Abstract
Engineered nanomaterials are potentially very useful for a variety of applications, but studies are needed to ascertain whether these materials pose a risk to human health. Here, we studied three benchmark nanomaterials (Ag nanoparticles, TiO2 nanoparticles, and multi-walled carbon nanotubes, MWCNTs) procured from the nanomaterial repository at the Joint Research Centre of the European Commission. Having established a sub-lethal concentration of these materials using two human cell lines representative of the immune system and the lungs, respectively, we performed RNA sequencing of the macrophage-like cell line after exposure for 6, 12, and 24 h. Downstream analysis of the transcriptomics data revealed significant effects on chemokine signaling pathways. CCR2 was identified as the most significantly upregulated gene in MWCNT-exposed cells. Using multiplex assays to evaluate cytokine and chemokine secretion, we could show significant effects of MWCNTs on several chemokines, including CCL2, a ligand of CCR2. The results demonstrate the importance of evaluating sub-lethal concentrations of nanomaterials in relevant target cells.
Highlights
Nanotoxicology is a scientific discipline aimed at assessing the potential adverse effects of engineered nanomaterials (NMs) as well as enabling the safe use of NMs [1].Nanotoxicology research has made great strides in the past ten to fifteen years, and efforts to pin down the mechanism(s) of NM toxicity may inform regulatory frameworks with the goal of exploiting nanotechnology in a safe and sustainable manner [2]

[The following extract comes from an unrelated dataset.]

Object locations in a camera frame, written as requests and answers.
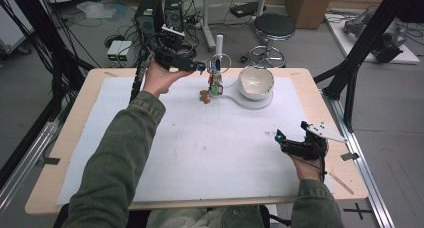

The test materials [Ag (NM300K), TiO2 (NM104), and multi-walled carbon nanotubes (MWCNTs) (NM401)] were obtained from the Joint Research Centre (JRC) nanomaterial repository and detailed characterization has been provided by the JRC
Using representative NMs from the JRC nanomaterial repository, we have shown that THP-1 cells are more susceptible to NM-induced cell death than A549 cells
Summary
Nanotoxicology is a scientific discipline aimed at assessing the potential adverse effects of engineered nanomaterials (NMs) as well as enabling the safe use of NMs [1].Nanotoxicology research has made great strides in the past ten to fifteen years, and efforts to pin down the mechanism(s) of NM toxicity may inform regulatory frameworks with the goal of exploiting nanotechnology in a safe and sustainable manner [2]. Nanotoxicology is a scientific discipline aimed at assessing the potential adverse effects of engineered nanomaterials (NMs) as well as enabling the safe use of NMs [1]. Much attention has been focused on the same basic paradigms, including the so-called oxidative stress paradigm [1,2]. This has certainly provided considerable insight into the biological and toxicological effects of NMs, but there may not be a one-size-fits-all mechanism with which to explain NM toxicity in different cells or tissues. The use of global omics-based approaches enables the exploration more broadly of biological mechanisms that influence the toxicity and efficacy of NMs [3].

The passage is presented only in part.